The parameters, called hyperparameters, that define the performance of the machine learning algorithm (model), depends on the problem we are trying to solve. Thus, they need to be configured accordingly. This process of finding the best set of parameters is called hyperparameter optimization. For example, in support vector machines (SVM), regularization constant C
, kernel coefficient γ
need to be optimized. The tuning of optimal hyperparameters can be done in a number of ways.
The grid search is an exhaustive search through a set of manually specified set of values of hyperparameters. It means you have a set of models (which differ from each other in their parameter values, which lie on a grid). What you do is you then train each of the models and evaluate it using cross-validation. You then select the one that performed best.

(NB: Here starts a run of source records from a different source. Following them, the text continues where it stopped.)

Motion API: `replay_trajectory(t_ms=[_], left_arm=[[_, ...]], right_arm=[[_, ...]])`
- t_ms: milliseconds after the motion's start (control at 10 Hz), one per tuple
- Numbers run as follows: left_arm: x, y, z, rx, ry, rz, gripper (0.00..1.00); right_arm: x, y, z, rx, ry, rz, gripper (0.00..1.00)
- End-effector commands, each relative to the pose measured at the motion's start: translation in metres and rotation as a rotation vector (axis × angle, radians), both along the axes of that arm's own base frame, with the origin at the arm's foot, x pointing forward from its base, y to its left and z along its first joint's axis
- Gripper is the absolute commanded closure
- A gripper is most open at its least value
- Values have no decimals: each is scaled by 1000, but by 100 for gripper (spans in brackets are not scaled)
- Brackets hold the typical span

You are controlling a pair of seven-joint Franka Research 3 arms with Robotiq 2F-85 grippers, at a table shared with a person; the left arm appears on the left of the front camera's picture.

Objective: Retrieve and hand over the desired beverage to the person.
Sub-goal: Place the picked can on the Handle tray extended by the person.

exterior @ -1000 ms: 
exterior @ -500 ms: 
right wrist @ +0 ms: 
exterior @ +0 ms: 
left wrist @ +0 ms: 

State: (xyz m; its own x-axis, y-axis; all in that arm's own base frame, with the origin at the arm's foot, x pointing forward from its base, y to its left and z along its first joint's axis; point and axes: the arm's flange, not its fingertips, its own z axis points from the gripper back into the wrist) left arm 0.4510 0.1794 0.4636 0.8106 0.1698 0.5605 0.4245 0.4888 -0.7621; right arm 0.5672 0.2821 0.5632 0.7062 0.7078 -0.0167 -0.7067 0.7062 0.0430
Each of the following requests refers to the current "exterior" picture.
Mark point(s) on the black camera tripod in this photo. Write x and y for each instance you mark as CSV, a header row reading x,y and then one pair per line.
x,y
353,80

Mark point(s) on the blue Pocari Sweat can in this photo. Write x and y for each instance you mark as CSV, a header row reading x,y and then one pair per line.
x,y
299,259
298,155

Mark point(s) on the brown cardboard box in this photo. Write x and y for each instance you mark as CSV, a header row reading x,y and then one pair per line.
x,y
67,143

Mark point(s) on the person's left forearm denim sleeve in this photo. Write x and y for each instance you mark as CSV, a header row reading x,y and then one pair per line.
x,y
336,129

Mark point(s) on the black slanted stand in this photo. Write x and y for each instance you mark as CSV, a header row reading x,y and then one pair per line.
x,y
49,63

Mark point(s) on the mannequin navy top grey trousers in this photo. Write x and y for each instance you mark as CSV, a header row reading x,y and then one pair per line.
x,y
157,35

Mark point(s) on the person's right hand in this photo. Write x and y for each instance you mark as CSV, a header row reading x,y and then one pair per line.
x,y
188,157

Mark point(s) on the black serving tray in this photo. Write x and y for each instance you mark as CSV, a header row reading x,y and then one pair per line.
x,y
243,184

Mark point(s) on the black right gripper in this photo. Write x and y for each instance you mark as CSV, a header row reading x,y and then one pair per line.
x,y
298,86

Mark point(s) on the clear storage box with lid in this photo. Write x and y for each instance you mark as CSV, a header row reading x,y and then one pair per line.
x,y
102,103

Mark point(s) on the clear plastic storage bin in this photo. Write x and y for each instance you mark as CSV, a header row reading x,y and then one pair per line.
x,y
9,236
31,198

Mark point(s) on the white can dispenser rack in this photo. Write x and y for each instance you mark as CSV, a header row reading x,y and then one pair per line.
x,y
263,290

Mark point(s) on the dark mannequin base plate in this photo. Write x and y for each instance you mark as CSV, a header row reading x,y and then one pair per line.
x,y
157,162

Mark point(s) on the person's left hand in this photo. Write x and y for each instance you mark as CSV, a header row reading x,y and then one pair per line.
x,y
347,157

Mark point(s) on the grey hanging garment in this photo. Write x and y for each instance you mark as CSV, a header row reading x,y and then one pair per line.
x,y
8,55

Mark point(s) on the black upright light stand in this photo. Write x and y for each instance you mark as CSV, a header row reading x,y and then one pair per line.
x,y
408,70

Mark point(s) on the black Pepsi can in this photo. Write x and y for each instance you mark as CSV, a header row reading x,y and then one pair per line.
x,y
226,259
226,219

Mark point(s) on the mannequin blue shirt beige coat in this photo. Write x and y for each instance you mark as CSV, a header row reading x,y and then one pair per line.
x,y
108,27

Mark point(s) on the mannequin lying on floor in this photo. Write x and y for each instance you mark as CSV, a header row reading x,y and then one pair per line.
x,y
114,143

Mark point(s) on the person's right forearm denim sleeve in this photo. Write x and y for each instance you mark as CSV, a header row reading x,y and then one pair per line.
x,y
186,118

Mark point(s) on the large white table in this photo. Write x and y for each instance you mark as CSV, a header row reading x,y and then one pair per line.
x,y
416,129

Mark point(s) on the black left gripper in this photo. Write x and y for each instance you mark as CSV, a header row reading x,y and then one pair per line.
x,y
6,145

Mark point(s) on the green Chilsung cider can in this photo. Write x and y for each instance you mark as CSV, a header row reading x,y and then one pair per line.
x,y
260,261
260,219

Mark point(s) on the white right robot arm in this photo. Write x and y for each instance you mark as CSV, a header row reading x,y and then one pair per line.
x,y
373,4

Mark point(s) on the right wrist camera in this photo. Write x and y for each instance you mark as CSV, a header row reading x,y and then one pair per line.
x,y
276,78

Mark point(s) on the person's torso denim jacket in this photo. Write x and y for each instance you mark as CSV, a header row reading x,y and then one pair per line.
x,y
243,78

Random search searches the grid space randomly instead of doing exhaustive search i.e. it tries randomly selected combinations of parameters. In case of deep learning algorithms, it outperforms grid search.
Often some of the hyperparameters matter much more than others. Performing random search rather than grid search allows much more precise discovery of good values for the important ones.
The Bayesian optimization builds a probabilistic model to map hyperparmeters to the objective fuction. It computes the posterior predictive distribution. It iteratively evaluates a promising hyperparameter configuration, and updates the priors based on the data, to form the posterior distribution of the objective function and tries to find the location of the optimum. The Bayesian optmization balances exploration and exploitation so is suited for functions that are expensive to evaluate.
It is specially used in case of neural networks. It computes the gradient with respect to hyperparameters and optimize them using the gradient descent algorithm.
This methodology uses evolutionary algorithms to search the hyperparameter space.